Required work:
Where in the data does the word "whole" appear? Find those lines and copy them.

Available data:
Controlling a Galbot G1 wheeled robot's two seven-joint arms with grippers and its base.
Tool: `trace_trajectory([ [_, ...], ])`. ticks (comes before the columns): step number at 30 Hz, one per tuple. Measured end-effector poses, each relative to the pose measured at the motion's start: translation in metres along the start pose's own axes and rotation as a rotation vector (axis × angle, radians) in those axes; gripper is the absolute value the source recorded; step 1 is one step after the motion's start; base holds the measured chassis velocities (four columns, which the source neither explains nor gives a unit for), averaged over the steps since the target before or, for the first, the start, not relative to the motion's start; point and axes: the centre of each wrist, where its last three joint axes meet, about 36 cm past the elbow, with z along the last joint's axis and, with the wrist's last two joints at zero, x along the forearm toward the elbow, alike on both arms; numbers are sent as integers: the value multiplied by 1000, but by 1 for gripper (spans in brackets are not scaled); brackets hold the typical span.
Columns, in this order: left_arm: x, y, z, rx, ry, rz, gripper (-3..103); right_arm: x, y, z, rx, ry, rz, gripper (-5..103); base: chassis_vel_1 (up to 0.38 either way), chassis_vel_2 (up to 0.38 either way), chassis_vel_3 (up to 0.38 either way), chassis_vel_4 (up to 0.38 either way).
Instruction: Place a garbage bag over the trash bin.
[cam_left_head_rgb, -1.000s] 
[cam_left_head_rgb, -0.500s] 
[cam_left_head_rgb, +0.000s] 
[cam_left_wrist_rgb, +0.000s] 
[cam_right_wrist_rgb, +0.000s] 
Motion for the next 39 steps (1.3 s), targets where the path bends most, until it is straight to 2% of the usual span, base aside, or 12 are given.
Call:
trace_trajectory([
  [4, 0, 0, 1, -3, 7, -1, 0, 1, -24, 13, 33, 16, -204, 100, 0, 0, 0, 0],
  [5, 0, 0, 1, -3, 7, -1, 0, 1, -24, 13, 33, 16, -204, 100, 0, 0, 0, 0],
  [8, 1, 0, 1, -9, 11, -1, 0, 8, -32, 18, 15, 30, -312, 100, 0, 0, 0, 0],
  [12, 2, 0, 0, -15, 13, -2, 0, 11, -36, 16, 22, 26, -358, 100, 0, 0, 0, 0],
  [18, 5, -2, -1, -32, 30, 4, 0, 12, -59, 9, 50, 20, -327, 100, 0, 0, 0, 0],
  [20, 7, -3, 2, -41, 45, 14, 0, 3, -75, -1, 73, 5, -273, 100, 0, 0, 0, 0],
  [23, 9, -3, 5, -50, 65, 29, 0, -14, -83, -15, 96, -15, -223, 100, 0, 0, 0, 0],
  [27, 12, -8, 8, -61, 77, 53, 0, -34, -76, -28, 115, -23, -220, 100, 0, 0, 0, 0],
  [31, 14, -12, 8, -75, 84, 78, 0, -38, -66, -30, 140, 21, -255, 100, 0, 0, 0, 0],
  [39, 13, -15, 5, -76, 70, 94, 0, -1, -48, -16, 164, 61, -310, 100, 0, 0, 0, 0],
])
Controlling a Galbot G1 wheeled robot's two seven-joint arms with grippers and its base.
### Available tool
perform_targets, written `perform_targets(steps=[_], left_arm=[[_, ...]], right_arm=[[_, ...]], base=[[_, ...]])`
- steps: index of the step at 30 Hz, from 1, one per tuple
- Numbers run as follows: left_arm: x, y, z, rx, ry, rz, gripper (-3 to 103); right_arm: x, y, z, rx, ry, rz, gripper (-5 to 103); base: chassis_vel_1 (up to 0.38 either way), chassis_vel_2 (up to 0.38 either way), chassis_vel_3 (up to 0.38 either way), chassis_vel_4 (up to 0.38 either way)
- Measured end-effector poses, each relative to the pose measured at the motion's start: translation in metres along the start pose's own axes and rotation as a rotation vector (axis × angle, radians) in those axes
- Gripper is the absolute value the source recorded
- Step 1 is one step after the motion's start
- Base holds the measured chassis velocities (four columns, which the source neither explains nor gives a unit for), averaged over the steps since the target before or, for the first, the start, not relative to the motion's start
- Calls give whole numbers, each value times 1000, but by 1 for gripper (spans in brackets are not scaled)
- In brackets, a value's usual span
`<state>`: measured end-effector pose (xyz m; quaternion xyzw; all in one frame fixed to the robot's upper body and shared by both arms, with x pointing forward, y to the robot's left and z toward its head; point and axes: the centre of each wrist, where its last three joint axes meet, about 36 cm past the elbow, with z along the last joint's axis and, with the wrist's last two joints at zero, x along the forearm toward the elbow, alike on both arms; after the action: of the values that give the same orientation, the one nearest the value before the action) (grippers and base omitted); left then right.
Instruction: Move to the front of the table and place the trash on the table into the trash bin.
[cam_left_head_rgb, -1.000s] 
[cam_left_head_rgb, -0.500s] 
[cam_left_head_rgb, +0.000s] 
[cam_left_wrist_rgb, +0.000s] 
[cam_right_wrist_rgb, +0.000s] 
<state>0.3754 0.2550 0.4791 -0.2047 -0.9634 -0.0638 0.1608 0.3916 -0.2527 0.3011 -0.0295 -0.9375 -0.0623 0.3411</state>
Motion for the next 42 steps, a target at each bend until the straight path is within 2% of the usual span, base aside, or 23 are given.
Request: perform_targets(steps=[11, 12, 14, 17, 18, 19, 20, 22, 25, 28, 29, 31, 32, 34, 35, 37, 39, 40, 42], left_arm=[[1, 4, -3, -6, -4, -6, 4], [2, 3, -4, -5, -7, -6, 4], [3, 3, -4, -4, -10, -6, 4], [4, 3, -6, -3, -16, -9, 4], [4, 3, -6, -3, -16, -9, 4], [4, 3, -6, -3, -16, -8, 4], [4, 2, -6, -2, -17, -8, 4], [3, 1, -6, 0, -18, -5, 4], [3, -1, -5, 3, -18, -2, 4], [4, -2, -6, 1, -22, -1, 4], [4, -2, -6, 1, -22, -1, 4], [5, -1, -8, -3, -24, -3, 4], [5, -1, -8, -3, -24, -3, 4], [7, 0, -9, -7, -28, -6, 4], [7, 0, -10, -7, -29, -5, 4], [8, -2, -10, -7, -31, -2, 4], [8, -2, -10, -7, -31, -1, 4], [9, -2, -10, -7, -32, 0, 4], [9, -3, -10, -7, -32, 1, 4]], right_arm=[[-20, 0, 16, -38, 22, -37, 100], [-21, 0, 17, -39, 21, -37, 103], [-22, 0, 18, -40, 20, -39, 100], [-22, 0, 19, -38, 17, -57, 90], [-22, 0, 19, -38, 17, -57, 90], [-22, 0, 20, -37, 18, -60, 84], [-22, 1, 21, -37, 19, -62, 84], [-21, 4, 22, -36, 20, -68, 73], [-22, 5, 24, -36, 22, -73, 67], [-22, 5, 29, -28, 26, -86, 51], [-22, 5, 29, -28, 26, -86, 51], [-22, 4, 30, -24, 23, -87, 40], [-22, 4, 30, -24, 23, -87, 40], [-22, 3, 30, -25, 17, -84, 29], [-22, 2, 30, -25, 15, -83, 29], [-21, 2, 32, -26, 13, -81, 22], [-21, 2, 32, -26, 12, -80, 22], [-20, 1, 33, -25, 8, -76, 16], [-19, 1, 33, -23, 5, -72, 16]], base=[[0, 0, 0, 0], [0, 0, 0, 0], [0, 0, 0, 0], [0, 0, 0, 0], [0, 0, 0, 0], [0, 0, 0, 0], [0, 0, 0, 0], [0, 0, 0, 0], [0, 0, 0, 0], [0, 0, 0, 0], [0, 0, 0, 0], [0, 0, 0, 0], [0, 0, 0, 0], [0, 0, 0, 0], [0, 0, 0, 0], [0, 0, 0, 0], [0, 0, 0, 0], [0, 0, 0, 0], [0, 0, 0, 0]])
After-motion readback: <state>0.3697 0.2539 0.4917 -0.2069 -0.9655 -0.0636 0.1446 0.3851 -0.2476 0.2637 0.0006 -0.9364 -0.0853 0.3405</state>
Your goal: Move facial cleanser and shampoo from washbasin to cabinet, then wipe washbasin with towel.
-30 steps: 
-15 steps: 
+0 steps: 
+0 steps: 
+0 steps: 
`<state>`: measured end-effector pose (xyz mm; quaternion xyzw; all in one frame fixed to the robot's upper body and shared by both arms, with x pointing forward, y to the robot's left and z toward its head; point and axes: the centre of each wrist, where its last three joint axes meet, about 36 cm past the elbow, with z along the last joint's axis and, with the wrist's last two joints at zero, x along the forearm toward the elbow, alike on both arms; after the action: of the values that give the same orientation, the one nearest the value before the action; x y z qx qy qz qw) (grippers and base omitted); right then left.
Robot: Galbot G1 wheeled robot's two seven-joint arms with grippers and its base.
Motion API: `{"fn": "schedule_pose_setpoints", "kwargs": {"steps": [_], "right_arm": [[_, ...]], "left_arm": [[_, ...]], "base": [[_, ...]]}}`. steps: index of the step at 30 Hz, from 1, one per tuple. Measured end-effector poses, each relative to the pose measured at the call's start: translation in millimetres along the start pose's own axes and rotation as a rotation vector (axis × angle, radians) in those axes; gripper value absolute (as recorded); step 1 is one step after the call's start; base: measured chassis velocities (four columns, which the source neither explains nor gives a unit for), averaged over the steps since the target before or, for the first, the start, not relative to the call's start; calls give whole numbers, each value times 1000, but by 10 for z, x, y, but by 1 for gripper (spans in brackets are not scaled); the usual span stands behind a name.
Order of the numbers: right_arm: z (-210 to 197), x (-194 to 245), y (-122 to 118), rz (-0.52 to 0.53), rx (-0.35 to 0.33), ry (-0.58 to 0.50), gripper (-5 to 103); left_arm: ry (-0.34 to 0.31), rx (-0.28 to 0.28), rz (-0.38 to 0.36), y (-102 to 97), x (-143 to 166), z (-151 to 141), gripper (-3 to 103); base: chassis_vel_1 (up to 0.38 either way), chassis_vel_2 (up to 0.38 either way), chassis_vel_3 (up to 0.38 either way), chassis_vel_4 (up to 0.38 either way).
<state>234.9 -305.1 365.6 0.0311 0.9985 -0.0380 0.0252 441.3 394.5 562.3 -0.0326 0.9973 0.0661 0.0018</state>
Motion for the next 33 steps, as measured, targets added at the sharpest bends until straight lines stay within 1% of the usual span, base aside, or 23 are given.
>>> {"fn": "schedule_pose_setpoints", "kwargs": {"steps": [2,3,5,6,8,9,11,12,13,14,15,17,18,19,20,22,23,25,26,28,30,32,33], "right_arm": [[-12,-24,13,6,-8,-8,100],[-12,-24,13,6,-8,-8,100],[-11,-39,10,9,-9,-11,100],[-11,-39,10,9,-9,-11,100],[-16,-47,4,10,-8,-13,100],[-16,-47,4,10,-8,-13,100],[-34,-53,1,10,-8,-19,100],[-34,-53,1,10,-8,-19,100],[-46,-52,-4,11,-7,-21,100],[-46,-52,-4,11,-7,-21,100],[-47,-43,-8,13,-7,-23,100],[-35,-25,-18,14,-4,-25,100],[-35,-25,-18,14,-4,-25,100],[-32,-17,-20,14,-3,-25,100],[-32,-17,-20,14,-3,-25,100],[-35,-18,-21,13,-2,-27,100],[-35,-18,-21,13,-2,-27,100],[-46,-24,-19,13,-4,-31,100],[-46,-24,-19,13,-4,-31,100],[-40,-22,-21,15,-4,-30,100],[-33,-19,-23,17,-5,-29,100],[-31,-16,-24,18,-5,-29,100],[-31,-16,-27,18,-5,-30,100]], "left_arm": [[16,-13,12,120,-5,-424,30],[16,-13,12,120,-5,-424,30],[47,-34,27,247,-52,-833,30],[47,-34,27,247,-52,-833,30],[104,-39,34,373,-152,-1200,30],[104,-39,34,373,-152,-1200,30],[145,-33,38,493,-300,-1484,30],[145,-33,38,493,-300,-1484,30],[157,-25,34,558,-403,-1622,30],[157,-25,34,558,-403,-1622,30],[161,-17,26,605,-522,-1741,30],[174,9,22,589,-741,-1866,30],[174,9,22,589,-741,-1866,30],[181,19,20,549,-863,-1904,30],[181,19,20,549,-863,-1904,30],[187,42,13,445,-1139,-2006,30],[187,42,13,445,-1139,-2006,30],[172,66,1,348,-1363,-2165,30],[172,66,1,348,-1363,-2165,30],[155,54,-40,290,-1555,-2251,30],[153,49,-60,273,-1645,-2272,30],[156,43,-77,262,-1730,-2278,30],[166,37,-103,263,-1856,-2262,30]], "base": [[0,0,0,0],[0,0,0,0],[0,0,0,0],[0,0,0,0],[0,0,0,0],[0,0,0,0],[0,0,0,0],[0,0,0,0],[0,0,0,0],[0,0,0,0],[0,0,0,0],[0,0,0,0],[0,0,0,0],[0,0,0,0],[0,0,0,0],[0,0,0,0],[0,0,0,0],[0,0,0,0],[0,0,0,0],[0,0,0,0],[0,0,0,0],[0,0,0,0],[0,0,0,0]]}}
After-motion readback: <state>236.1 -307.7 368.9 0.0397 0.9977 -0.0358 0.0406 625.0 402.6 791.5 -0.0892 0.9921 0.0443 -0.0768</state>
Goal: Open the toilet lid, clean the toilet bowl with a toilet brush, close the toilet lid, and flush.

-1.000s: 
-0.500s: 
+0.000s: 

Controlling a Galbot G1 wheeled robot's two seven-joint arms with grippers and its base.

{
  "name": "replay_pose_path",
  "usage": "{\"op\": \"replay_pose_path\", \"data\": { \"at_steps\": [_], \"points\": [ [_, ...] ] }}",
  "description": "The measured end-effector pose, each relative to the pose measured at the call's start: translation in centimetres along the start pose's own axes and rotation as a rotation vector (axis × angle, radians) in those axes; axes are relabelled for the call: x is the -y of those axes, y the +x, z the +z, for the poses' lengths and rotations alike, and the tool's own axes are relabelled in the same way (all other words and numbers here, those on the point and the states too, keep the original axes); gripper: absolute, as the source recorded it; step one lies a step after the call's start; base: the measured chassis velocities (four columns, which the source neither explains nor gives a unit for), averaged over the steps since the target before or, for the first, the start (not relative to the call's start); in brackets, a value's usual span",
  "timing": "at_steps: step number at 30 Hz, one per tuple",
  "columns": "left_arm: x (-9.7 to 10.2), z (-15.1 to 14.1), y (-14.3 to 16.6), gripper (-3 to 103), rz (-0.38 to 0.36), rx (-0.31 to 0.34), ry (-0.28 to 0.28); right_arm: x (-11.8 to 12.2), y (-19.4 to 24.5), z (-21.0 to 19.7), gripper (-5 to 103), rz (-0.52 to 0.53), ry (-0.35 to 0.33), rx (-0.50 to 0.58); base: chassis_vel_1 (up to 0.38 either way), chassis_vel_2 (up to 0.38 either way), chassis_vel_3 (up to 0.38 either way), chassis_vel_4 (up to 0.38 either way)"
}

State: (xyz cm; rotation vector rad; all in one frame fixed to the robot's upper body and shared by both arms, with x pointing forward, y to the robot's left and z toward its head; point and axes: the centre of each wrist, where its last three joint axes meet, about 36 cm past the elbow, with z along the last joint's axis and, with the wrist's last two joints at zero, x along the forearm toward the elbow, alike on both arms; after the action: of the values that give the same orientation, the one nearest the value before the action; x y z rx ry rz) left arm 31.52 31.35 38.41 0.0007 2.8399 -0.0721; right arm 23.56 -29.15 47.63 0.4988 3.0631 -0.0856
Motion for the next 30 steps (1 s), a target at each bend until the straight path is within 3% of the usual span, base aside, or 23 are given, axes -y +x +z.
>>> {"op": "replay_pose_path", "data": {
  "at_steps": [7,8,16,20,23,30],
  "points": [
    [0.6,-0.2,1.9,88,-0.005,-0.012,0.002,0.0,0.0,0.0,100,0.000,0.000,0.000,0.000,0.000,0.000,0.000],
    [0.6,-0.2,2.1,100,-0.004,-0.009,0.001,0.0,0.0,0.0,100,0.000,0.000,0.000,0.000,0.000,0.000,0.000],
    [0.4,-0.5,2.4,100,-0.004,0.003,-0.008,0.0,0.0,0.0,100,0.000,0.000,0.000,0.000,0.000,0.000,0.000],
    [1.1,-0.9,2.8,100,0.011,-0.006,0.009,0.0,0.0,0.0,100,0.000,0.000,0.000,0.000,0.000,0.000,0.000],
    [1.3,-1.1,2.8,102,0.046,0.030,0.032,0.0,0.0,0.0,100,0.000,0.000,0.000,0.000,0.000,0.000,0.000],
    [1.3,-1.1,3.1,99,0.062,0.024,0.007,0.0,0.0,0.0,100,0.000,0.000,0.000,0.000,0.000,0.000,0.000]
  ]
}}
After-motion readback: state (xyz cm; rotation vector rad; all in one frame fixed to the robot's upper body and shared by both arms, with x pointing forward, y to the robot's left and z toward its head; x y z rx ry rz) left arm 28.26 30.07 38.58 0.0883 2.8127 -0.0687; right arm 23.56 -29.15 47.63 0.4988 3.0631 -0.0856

Solution below:
- Calls give whole numbers, each value times 1000, but by 1 for gripper (spans in brackets are not scaled)
Motion API: `{"fn": "schedule_pose_setpoints", "kwargs": {"steps": [_], "right_arm": [[_, ...]], "left_arm": [[_, ...]], "base": [[_, ...]]}}`. steps: index of the step at 30 Hz, from 1, one per tuple. Measured end-effector poses, each relative to the pose measured at the call's start: translation in millimetres along the start pose's own axes and rotation as a rotation vector (axis × angle, radians) in those axes; gripper value absolute (as recorded); step 1 is one step after the call's start; base: measured chassis velocities (four columns, which the source neither explains nor gives a unit for), averaged over the steps since the target before or, for the first, the start, not relative to the call's start; calls give whole numbers, each value times 1000, but by 10 for z, x, y, but by 1 for gripper (spans in brackets are not scaled); the usual span stands behind a name.

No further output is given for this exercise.